Running Agents

June 11, 2026 · View on GitHub

Execution modes, local limits, and scaling.

Three ways to run

Single agent — run one agent for a focused task. The agent gets its context cascade, executes autonomously, and writes results to GitHub and memory. This is the building block.

squads run research/analyst
squads run intelligence --task "Scan competitor pricing changes"

Squad conversation — run an entire squad as a coordinated team. The lead briefs first, workers execute in parallel, the lead reviews outputs, and the cycle repeats until the team converges on a result. This is where multi-agent synergy happens.

squads run research --parallel

Autonomous dispatch — let Squads decide what to run, when, and in what order. Autopilot reads priorities and feedback, respects phase ordering, and manages budget constraints. This is the hands-off mode for continuous operations.

squads autopilot --interval 30 --budget 50

Local execution

Squads runs locally by default — your machine, your API keys, your control. There's no cloud dependency for core functionality. Each agent execution spawns a CLI process (claude, gemini, etc.) that runs until completion. Your data never leaves your machine unless the agent explicitly pushes to GitHub or another service you've configured.

Local limits

Parallel squadsMachine
2–38 GB RAM, 4 cores (laptop)
4–616 GB RAM, 8 cores (workstation)
8–1232 GB+ RAM, 10+ cores (M-series Mac / desktop)
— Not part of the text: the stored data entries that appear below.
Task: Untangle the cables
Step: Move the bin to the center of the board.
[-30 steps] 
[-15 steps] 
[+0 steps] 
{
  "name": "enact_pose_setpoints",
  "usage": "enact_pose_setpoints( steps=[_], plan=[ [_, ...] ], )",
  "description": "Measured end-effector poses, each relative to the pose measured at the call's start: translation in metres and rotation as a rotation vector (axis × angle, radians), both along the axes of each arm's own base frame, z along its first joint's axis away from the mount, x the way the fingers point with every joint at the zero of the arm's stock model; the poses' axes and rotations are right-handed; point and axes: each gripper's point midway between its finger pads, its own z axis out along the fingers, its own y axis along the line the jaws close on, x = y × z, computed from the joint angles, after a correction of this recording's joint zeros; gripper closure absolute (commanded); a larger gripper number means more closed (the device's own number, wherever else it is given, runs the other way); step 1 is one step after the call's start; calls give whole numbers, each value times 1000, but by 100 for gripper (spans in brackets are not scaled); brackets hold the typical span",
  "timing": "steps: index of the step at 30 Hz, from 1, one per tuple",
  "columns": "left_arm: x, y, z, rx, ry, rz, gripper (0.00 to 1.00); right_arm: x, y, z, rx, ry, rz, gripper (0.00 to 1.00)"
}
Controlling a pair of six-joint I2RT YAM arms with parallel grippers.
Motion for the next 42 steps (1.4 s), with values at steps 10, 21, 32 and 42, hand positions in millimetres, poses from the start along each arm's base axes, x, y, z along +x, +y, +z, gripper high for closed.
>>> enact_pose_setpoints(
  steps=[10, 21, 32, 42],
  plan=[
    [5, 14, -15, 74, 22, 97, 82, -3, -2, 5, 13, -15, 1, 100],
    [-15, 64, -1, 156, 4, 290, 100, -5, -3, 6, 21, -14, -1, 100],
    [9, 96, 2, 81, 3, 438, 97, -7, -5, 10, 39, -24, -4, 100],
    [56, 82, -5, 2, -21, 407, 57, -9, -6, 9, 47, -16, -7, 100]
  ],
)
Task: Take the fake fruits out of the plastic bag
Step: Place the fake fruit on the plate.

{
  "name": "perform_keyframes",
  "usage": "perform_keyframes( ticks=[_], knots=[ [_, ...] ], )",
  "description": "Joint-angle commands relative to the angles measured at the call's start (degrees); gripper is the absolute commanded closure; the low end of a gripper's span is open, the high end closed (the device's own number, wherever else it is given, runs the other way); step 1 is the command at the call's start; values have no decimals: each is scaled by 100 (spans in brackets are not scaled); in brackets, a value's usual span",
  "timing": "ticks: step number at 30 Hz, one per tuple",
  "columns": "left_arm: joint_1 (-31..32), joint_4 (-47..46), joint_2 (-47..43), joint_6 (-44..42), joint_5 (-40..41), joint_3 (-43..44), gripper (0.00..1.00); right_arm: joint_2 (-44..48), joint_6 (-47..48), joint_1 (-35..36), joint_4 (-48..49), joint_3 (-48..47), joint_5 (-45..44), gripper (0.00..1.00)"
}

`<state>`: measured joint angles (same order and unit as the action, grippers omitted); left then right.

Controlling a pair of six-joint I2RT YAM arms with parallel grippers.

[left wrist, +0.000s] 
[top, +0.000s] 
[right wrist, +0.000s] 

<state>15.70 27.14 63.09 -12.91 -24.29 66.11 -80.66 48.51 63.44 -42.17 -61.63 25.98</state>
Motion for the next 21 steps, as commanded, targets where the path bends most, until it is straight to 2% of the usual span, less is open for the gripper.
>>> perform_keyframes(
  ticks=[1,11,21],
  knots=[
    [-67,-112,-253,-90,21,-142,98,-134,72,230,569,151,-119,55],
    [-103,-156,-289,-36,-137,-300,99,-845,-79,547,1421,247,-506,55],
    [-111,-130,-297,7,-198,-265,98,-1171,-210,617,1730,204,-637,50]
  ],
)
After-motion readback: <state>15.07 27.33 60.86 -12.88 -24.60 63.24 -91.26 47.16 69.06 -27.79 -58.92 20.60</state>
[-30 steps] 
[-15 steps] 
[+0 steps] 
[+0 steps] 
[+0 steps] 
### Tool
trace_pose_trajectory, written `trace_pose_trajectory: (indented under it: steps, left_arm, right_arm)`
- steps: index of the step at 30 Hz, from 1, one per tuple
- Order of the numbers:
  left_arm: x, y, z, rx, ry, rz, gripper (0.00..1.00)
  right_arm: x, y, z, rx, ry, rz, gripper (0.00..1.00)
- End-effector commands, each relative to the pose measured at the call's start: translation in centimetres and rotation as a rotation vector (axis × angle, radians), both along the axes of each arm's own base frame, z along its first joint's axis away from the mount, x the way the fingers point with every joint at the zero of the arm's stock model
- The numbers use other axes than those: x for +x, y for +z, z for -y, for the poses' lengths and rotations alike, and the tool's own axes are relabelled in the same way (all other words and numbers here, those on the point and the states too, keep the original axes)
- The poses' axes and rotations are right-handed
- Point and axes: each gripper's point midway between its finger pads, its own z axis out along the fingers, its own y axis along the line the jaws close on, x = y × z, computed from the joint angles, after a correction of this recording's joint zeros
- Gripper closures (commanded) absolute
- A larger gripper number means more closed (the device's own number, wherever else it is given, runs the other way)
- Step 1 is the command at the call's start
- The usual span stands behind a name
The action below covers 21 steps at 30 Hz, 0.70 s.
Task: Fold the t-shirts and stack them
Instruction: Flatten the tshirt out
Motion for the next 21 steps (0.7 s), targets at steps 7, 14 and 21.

Actual capacity depends on your CPU, memory, and which providers you use. squads autopilot --max-parallel 3 controls concurrent executions. Monitor with squads sessions.

Cloud scaling

Local execution works well for individuals and small teams, but it has natural limits — your machine needs to stay running, parallel execution is bounded by hardware, and there's no shared visibility across team members. When you're ready to scale autonomous operations across teams, cloud execution runs the same agents, same memory, same commands — but on managed infrastructure instead of your laptop.